“LEAN ON PETE” My rating: B+
121 minutes | MPAA rating: R
“Lean on Pete” will leave audiences emotionally wrecked.
This despite the miscasting of a couple of key roles.
At first glance the latest from Brit writer/director Andrew Haig (“45 Years,” “Weekend”) may look like a-boy-and-his-horse story. But no. The equine Pete of the title is less a character than a symbol of everything that the movie’s young human protagonist lacks.
When we meet Charley (Charlie Plummer, last seen as John Paul Getty II in “All the Money in the World”) he’s living in borderline poverty with his loving but generally hapless father Ray (Travis Fimmel). Early on they discuss Ray’s latest squeeze over a breakfast of Fruit Loops (which are kept in the fridge to frustrate the roaches).
Charley: “I like her better than Marlene.”
Ray: “Marlene was smart for a stripper.”
Virtually by accident Charley falls in with Del (Steve Buscemi), who might best be described as a used car salesman of the horse set. Del has a small stable of nags he runs at nickel-and-dime tracks around the Pacific Northwest. He puts Charley to work grooming the exercising the animals, and the kid soon picks up that Del isn’t above scamming or cheating to make a buck, leading occasionally to quick dead-of-night getaways.
Still, the kid loves working with the horses, especially the aging Lean On Pete, who becomes his personal favorite.
“You can’t think of them as pets,” warns Bonnie (Chloe Savigny), the young woman who is Del’s in-house jockey. “They’re here to race and nothing else.”
Indeed, Del is no sentimentalist when it comes time to cull the herd. Thus when Charley, already reeling from a tragedy at home, learns that Lean on Pete is “going to Mexico” — Delspeak for being sold to the glue factory — the kid puts the horse in a trailer, revs up Del’s junker pickup truck, and heads out for parts unknown.
Charley’s goal is to find his aunt, a librarian living somewhere in Utah.
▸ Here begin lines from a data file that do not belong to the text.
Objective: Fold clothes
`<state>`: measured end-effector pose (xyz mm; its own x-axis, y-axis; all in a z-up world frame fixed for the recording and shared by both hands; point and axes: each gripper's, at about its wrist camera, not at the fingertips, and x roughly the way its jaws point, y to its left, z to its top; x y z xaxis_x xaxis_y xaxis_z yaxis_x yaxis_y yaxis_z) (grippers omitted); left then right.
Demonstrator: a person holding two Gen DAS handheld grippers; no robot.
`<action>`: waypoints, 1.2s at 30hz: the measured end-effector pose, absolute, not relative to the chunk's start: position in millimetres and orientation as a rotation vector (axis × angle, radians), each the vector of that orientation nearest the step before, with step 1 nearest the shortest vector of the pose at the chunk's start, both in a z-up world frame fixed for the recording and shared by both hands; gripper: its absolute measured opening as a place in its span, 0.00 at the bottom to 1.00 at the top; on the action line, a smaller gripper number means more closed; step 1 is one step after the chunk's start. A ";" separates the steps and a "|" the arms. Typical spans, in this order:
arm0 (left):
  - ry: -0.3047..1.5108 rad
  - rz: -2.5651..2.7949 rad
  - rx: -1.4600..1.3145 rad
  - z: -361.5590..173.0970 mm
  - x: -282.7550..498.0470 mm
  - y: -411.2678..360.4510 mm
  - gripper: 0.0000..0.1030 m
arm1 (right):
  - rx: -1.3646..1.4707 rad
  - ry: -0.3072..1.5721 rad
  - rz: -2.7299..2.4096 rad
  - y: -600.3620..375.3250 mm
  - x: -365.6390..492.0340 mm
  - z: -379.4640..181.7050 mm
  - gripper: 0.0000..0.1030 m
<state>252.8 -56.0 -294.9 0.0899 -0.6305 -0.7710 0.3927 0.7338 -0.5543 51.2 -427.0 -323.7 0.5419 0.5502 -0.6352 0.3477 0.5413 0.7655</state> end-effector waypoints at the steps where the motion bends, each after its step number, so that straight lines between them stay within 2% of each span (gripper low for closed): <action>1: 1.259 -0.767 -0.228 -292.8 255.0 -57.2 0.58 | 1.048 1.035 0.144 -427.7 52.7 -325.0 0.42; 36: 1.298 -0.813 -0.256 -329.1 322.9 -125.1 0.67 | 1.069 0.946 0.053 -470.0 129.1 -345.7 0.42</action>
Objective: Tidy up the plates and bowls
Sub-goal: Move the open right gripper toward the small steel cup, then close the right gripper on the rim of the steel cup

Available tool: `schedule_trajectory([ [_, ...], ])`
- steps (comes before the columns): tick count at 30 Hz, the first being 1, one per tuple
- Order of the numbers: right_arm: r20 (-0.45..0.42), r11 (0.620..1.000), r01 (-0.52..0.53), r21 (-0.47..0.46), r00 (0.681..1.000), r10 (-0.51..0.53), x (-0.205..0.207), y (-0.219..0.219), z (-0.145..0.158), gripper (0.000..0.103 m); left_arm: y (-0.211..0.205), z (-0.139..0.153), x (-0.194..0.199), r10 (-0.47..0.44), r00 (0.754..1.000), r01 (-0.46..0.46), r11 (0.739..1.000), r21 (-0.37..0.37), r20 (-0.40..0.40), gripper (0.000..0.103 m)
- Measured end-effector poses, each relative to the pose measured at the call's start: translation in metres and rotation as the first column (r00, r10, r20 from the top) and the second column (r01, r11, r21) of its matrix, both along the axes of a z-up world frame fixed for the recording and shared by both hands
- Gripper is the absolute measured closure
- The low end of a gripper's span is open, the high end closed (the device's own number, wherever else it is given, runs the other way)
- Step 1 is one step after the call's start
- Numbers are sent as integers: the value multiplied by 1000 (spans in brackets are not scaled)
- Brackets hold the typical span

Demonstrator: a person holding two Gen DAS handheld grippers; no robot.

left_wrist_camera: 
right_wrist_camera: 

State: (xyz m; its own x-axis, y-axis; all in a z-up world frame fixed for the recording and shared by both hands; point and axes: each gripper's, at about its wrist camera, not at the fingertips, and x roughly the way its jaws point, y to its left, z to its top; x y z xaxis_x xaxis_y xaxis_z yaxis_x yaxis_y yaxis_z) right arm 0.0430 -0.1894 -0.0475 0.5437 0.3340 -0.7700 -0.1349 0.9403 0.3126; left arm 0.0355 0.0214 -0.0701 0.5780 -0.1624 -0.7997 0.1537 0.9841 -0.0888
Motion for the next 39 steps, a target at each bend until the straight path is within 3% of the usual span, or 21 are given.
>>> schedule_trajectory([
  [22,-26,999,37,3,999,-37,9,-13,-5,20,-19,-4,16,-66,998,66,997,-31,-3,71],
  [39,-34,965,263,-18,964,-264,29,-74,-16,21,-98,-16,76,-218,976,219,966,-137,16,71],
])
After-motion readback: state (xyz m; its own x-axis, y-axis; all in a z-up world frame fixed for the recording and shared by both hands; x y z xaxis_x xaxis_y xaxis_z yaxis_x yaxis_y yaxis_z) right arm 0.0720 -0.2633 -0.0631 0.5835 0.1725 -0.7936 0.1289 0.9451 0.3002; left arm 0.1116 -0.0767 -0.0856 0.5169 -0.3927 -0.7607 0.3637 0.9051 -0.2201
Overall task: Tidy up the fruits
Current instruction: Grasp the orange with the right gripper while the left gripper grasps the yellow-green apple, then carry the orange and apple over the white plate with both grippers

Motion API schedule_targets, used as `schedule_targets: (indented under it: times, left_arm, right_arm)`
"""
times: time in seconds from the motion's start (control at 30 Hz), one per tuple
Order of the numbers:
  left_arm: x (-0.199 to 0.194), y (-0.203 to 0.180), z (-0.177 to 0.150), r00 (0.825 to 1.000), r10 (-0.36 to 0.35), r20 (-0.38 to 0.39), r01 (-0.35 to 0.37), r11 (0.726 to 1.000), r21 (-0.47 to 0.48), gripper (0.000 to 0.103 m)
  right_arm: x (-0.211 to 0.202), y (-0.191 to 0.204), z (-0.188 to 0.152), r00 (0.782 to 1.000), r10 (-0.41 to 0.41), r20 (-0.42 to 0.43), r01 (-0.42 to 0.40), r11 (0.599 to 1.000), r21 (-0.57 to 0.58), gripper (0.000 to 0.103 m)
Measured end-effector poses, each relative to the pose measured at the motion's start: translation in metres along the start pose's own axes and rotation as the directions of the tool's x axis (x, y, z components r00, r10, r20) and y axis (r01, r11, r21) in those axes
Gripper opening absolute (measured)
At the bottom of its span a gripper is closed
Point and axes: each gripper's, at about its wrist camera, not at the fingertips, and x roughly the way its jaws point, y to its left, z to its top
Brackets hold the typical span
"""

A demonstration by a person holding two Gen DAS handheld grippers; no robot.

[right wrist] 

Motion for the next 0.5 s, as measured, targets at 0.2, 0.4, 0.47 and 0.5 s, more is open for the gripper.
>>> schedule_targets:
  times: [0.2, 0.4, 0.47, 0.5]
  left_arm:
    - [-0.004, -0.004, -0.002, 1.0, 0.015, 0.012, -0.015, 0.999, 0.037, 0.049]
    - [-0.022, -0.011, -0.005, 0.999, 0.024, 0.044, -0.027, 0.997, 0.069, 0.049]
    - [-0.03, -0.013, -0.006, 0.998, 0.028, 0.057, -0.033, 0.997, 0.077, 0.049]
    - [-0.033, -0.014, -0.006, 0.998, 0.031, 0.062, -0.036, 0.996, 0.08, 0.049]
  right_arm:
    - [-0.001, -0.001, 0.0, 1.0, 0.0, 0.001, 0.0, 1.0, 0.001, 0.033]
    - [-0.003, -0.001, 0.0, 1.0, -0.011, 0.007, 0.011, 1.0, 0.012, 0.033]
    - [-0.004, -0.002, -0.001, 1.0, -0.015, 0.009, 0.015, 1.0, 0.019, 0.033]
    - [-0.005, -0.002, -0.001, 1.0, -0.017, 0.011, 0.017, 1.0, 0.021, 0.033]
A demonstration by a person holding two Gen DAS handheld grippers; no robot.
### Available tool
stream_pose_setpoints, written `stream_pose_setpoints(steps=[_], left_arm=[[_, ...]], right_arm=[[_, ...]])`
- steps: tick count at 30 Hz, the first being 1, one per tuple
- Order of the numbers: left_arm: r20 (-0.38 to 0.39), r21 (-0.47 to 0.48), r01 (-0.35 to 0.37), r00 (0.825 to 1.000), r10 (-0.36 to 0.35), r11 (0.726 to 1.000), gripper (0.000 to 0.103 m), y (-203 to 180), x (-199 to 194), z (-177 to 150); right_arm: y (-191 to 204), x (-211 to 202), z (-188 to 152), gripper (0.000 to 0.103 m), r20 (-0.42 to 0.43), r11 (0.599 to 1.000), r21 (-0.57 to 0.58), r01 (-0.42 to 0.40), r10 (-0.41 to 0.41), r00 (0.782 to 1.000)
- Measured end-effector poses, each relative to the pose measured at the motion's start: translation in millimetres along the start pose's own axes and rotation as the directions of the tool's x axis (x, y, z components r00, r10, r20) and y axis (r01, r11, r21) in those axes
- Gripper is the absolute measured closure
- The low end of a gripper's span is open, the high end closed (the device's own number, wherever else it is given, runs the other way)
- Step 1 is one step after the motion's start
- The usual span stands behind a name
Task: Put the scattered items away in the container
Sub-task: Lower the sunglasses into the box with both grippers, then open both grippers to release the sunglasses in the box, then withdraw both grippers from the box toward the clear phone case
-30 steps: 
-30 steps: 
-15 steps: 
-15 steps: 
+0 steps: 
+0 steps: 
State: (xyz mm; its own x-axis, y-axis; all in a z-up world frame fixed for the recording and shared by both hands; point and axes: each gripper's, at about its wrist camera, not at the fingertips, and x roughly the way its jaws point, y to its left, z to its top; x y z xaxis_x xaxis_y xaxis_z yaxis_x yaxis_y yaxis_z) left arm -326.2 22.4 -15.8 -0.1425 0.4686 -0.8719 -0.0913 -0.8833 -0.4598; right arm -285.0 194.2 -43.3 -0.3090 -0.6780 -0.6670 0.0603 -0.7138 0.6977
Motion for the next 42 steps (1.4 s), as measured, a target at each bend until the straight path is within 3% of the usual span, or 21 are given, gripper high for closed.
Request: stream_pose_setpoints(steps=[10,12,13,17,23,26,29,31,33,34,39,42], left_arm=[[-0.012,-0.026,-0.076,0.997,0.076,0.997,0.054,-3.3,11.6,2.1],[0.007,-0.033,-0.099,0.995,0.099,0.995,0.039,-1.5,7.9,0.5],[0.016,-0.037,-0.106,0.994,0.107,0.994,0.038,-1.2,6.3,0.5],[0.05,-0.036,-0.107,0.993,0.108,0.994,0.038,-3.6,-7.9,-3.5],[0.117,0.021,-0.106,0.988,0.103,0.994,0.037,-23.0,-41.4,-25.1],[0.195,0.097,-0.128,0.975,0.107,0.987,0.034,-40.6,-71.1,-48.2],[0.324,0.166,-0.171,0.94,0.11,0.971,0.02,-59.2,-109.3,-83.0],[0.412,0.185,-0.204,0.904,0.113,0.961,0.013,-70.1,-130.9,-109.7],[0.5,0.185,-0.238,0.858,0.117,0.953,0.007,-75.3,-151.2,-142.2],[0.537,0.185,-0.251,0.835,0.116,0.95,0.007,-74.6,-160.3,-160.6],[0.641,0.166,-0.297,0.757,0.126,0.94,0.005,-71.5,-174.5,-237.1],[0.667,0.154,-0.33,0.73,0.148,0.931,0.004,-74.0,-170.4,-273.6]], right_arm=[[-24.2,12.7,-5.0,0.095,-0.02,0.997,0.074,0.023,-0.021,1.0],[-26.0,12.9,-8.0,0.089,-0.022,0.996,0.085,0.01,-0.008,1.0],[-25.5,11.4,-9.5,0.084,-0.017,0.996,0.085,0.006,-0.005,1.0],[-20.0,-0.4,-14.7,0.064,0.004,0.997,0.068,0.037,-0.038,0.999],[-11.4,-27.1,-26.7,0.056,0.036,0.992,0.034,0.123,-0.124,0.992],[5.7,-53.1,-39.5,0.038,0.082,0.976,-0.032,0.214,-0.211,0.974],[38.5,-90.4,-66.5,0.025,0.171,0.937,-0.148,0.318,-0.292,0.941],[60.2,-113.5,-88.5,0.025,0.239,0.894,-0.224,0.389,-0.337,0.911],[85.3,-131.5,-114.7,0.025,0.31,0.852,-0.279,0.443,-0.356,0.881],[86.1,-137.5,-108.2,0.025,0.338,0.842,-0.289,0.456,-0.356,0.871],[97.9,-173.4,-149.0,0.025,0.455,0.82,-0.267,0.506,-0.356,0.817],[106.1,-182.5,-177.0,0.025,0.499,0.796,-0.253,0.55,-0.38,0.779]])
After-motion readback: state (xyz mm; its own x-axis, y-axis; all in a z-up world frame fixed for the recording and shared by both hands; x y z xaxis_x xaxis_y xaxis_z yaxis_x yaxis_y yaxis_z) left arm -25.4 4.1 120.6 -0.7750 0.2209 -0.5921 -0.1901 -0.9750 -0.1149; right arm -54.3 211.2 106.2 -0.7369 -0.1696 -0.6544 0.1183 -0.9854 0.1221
To get there he will lie and steal. He’ll drive the truck until it runs out of gas, then walk Pete across miles of back country. Starvation is a real possibility.
Along the way he encounters a cross section of contemporary Americans: a couple of Afghan war vets living in a doublewide in the middle of desert isolation, for example, or a fat girl and her abusive grandfather. An encounter with a scheming, self-destructive street person (Steve Zahn) very nearly pushes our young hero to the breaking point.
Much of Charley and Pete’s journey is presented as a wordless odyssey against a vast Western landscape; curiously, Charley seems less lost in the wide open spaces than in the suffocating corners of civilization.
Like Sean Baker’s “The Florida Project,” “Lean On Pete” is a fiercely humanistic look at a young person — an innocent if you will — searching for some sort of stability and hope.
Plummer is quietly devastating as Charley, which makes up for the iffy casting of Buscemi and Savigny — two performers who carry an unmistakably urban vibe — as denizens of the stockyard and stable set.
Throughout Haigh’s directorial skills — his sense of character and a lyrical approach to Charley and Pete’s long, sad journey — keep an audience hanging on virtually every shot.